When Breath Becomes Air / Paul Kalanithi (True Story)
At the age of thirty-six, on the verge of completing a decade's worth of training as a
neurosurgeon, Paul Kalanithi was diagnosed with stage IV lung cancer. One day he was a
doctor treating the dying, and the next he was a patient struggling to live. Just like that,
the future he and his wife had imagined evaporated. This book chronicles Kalanithi's
transformation from a naïve medical student "possessed," as he wrote, "by the question
of what, given that all organisms die, makes a virtuous and meaningful life" into a
neurosurgeon at Stanford working in the brain, the most critical place for human
identity, and finally into a patient and new father confronting his own mortality.
Burial Rites / Hannah Kent
Burial Rites is a moving account of a convicted woman’s last days as she struggles to
maintain her equilibrium whilst confronting her death. God has not been kind to Agnes,
whose life has been blighted by fate, and yet she is blessed with a fierce intelligence and
a will to survive. Her search for the love she has been denied has resulted in her
conviction. In this factional work, Hannah Kent draws on the story of the last woman to
be publicly beheaded in Iceland. She has woven together the facts of the case with her
own creative interpretation, both to fill the gaps and to create a thrilling account of this
tragic story set against the moody backdrop of Icelandic extremities of weather.
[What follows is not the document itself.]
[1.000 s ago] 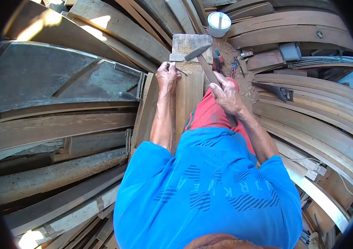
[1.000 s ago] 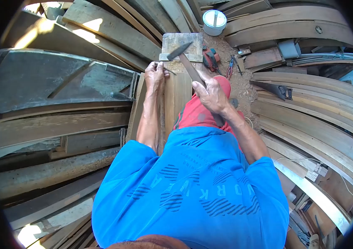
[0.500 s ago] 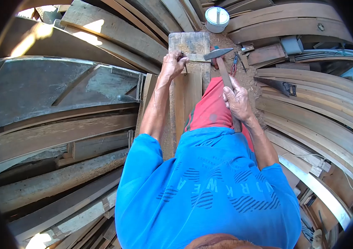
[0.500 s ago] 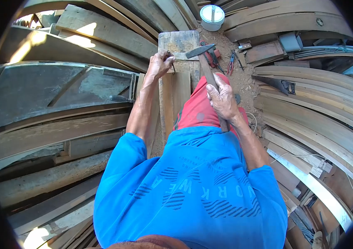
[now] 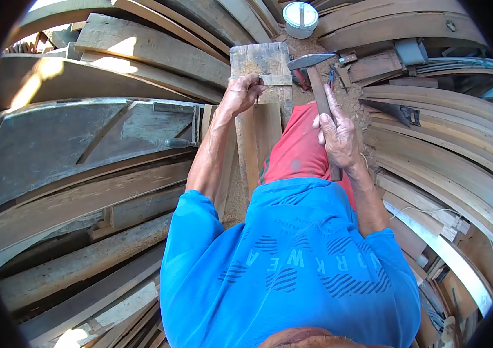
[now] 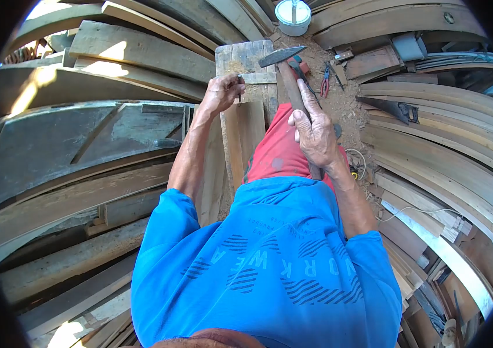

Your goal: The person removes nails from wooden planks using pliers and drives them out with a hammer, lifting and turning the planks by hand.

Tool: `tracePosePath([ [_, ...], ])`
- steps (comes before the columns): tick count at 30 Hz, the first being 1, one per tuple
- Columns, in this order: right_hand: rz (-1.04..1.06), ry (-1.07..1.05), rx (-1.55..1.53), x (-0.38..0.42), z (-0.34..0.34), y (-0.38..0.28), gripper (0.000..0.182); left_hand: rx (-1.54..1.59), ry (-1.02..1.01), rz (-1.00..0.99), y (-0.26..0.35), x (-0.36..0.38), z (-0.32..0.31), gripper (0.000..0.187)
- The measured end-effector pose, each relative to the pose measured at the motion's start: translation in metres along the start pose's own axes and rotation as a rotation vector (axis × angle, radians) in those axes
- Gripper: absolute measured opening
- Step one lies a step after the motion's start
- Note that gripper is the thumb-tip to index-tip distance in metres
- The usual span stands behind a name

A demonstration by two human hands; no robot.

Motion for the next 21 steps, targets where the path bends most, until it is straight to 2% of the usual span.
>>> tracePosePath([
  [6,-0.021,-0.003,-0.070,-0.006,0.001,0.007,0.060,0.021,-0.018,-0.059,-0.003,-0.001,-0.004,0.006],
  [9,-0.017,0.002,-0.046,-0.008,0.003,0.005,0.060,-0.084,0.042,-0.178,-0.006,0.002,-0.004,0.005],
  [12,-0.011,0.013,-0.028,-0.016,0.004,0.004,0.061,0.105,0.116,0.010,-0.013,0.001,-0.002,0.008],
  [15,-0.035,-0.012,-0.048,-0.021,0.002,0.003,0.061,0.057,0.045,-0.029,-0.001,0.002,-0.002,0.007],
  [16,-0.040,-0.025,-0.049,-0.024,0.002,0.002,0.061,0.042,0.020,0.013,-0.008,0.001,-0.004,0.006],
  [19,-0.040,-0.051,-0.089,-0.027,0.004,-0.003,0.061,-0.196,-0.001,0.007,-0.023,0.002,-0.008,0.011],
  [21,-0.011,-0.068,-0.055,-0.031,0.007,-0.006,0.060,-0.098,-0.007,0.198,-0.032,0.000,-0.006,0.018],
])
Point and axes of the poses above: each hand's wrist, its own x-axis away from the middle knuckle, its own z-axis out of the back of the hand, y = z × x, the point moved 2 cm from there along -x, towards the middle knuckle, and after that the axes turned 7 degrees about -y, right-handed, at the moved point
The Good People / Hannah Kent
Based on true events in 19th-century Ireland, this novel tells the story of three women
drawn together to rescue child from a superstitious community.
Nora, bereft after the death of her husband, finds herself alone and caring for her
grandson, Micheal, who can neither speak nor walk. A handmaid, Mary, arrives to help
Nora just as rumours begin to spread that Micheal is a changeling child who is bringing
bad luck to the valley. Determined to banish evil, Nora and Mary enlist the help of
Nance, an elderly wanderer who understands the magic of the old ways.
Set in a lost world bound by its own laws, The Good People is Hannah Kent's startling
new novel about absolute belief and devoted love.